Быстро убрал инструменты и банки с остатками краски в рюкзак. Закинул его за спину и пошел прочь, в сторону Кафедральной площади. Домой.
* * *— Шла по улице, — говорит Тереза, — с работы, обычным маршрутом, ничего особенного не ожидая ни от грядущего вечера, ни от жизни в целом. И вдруг остановилась как вкопанная. Сама сперва не поняла почему. А когда поняла, завопила так, что цветы с окрестных каштанов посыпались: «Эээээ-риииик!» Но он уже сам ко мне бежал, и это было просто отлично, потому что я по-прежнему с места двинуться не могла. А потом, целую вечность спустя, он все-таки добежал. Мы обнялись и стояли посреди улицы, как дураки, долго-долго. Так долго, что, кажется, до сих пор стоим там, обнявшись. Ну, в каком-то смысле.
— И сразу помирились? — спрашивает сестра.
Тереза мотает головой.
— Не помирились, что ты, нет. Просто все сразу стало так, будто мы вообще никогда не ссорились. А, например, потерялись. А потом нашлись… То есть на самом деле мы оба, конечно, прекрасно помним, что поругались и расстались на целый год. Но одновременно твердо знаем, что это было не с нами. Потому что с нами ничего подобного случиться не могло. Понимаешь?
— Наверное, не очень, — улыбается сестра. — Но это совершенно неважно. Главное, что понимаете вы.
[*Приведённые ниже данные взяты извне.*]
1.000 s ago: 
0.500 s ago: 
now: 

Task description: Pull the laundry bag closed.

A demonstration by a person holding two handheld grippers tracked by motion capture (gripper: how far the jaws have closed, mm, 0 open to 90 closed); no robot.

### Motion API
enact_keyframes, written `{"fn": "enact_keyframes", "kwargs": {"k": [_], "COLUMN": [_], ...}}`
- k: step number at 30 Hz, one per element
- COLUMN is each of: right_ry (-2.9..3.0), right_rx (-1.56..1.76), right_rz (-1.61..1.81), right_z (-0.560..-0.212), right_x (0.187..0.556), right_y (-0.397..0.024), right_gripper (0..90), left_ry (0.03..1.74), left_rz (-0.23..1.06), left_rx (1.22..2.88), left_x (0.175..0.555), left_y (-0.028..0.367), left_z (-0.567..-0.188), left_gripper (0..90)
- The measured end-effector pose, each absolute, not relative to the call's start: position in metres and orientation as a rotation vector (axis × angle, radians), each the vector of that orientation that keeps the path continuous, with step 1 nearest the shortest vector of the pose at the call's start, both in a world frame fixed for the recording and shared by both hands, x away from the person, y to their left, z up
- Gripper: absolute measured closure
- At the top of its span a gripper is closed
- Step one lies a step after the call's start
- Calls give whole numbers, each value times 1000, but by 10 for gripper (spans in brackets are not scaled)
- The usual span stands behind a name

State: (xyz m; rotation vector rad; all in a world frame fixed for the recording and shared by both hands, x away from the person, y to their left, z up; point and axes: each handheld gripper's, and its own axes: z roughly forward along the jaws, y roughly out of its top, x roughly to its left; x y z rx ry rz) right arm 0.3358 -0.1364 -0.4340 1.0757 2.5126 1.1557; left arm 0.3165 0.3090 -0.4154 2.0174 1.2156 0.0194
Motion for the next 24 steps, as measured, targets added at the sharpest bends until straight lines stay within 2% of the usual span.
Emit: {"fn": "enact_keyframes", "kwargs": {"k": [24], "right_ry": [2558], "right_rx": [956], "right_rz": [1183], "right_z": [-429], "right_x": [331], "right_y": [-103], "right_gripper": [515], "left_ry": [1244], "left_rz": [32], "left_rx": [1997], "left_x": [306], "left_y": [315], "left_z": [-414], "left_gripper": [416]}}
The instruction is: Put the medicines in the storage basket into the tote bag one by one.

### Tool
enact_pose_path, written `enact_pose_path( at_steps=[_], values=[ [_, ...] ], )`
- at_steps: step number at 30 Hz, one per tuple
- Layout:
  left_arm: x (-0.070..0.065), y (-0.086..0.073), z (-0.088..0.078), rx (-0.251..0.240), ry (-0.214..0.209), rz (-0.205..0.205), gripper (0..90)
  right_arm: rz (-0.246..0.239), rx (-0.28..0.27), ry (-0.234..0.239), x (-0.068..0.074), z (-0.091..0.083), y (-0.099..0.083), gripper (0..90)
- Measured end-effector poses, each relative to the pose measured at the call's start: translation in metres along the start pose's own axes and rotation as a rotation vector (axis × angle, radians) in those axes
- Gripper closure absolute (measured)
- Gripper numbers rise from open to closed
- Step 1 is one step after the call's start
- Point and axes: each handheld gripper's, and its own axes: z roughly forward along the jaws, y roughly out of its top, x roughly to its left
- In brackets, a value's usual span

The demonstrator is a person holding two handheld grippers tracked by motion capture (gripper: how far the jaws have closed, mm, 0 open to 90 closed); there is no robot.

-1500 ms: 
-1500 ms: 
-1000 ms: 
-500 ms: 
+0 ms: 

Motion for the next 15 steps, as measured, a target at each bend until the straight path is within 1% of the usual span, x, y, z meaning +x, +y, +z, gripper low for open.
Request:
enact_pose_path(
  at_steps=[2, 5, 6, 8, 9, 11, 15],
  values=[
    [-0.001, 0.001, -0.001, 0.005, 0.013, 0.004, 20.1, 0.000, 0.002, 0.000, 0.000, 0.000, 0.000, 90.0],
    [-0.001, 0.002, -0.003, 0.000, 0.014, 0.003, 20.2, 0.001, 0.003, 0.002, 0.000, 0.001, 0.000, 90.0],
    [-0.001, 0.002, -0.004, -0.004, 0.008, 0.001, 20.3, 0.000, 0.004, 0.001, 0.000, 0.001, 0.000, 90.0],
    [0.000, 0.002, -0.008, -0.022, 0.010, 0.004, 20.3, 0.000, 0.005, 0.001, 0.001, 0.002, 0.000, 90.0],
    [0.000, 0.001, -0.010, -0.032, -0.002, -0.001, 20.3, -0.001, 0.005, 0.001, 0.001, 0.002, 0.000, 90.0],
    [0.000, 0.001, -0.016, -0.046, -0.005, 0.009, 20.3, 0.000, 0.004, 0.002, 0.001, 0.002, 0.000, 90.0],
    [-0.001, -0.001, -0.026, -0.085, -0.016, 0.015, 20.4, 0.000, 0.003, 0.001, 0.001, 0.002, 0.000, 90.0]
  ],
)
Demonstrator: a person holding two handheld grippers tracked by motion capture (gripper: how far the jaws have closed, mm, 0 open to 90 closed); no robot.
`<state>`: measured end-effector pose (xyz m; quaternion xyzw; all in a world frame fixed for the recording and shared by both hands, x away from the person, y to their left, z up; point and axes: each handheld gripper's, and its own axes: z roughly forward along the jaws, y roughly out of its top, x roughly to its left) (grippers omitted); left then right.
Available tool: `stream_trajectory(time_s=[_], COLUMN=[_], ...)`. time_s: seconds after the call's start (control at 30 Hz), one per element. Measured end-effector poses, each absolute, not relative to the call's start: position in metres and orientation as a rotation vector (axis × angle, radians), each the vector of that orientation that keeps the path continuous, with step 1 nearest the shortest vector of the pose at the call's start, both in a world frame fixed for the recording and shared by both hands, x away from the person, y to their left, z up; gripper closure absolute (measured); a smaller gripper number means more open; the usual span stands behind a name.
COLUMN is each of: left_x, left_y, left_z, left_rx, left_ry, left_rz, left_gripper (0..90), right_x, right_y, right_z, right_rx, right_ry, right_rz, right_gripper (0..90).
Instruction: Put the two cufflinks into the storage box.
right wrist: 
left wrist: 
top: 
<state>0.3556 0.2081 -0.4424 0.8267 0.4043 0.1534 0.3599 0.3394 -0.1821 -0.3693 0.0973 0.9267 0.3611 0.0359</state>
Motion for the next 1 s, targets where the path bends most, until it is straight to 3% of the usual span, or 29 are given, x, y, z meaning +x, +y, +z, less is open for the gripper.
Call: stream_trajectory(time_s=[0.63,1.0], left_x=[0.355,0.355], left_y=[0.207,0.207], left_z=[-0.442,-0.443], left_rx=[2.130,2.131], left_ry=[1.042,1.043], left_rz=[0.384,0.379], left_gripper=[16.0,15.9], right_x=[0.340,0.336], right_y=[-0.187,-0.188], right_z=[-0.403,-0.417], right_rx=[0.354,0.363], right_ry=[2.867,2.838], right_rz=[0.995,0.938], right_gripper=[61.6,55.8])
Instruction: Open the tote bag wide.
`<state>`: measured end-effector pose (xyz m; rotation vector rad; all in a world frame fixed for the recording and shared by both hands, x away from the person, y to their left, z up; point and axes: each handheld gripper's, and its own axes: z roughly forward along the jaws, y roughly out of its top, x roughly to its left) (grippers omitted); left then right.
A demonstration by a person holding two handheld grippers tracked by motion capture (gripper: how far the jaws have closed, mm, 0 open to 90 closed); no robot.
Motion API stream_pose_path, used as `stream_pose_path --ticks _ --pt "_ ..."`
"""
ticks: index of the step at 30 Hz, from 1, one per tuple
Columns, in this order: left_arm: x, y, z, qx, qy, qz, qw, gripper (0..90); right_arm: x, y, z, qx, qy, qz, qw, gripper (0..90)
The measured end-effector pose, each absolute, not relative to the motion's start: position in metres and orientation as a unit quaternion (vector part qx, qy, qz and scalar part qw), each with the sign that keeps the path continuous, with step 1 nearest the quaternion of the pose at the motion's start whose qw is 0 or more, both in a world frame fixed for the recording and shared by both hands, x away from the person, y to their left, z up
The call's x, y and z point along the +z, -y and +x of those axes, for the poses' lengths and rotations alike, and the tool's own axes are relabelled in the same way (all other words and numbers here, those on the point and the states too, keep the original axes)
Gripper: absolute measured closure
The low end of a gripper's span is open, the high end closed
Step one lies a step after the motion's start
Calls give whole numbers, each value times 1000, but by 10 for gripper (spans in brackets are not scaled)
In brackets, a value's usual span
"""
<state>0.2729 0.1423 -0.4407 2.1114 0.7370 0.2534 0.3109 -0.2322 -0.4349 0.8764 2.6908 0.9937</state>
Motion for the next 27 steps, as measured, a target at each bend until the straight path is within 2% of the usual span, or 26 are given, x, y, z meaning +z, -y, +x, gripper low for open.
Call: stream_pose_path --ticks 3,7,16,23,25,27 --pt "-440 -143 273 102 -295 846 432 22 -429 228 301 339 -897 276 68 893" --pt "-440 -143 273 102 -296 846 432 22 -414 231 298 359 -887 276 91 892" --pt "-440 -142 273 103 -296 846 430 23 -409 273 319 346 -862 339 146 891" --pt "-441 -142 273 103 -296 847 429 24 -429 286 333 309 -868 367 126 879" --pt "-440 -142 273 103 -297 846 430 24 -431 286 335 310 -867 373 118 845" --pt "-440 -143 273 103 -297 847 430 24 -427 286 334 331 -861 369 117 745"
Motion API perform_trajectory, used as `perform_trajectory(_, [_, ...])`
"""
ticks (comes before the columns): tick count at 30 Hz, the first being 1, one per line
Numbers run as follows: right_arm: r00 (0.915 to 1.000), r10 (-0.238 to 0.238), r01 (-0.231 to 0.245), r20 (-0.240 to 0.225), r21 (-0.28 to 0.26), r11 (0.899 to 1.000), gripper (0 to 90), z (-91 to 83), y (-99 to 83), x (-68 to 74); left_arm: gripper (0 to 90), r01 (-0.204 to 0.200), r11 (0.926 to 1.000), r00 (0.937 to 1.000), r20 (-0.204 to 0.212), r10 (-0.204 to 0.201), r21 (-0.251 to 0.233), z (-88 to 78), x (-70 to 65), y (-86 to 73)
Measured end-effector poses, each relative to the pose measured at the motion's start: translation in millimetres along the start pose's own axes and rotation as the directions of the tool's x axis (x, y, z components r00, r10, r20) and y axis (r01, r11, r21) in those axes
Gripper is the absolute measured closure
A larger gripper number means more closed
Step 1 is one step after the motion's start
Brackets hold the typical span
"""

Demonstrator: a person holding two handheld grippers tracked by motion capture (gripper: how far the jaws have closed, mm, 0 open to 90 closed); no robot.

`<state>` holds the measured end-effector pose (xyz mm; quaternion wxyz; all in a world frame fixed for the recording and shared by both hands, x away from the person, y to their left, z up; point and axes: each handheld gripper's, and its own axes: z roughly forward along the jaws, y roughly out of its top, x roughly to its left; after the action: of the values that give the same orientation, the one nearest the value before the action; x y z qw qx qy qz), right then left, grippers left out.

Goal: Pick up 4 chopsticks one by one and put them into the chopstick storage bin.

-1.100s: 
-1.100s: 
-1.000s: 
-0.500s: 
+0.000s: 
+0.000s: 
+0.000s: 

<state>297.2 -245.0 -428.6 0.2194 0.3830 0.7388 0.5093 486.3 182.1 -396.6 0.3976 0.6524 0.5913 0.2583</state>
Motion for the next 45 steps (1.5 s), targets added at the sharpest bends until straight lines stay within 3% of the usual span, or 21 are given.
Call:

* * *Шел по улице, постепенно ускоряя шаг. Наконец побежал — просто от избытка сил и чувств, чтобы не взорваться, заполнив собой весь сонный утренний мир, прекрасный, солнечный и холодный. Чтобы несколько кварталов спустя ощутить блаженную усталость, сбавить темп, замедлить движение и обрести наконец привычную форму, не то чтобы совершенно необходимую, но чертовски удобную для счастливой человеческой жизни.
Улица Тоторю
Totorių g.
Воздушный цирк
— В детстве, — говорит Фань, — у меня был старший брат. Совсем-совсем старший. Я имею в виду взрослый. Он был летчик. Его звали фон Рихтхофен…[38] Ну чего ты так на меня смотришь? Почти у всех детей бывают вымышленные друзья, а у некоторых не просто друзья, а братья или сестры, кому чего не хватает. И вот лично у меня был старший брат-летчик. Не какой-нибудь златовласый книжный принц, а настоящий Красный Барон. Самый что ни на есть разасистый ас. Шутка ли, восемьдесят побед в воздушных боях. Это тебе не полтора замученных сказочных дракона. Как таким братцем не гордиться.
— Это сколько же тебе лет было, когда вы… эээ… породнились?
— Наверное, пять. Или около того. Совершенно точно еще до школы, а меня туда в шесть лет отдали.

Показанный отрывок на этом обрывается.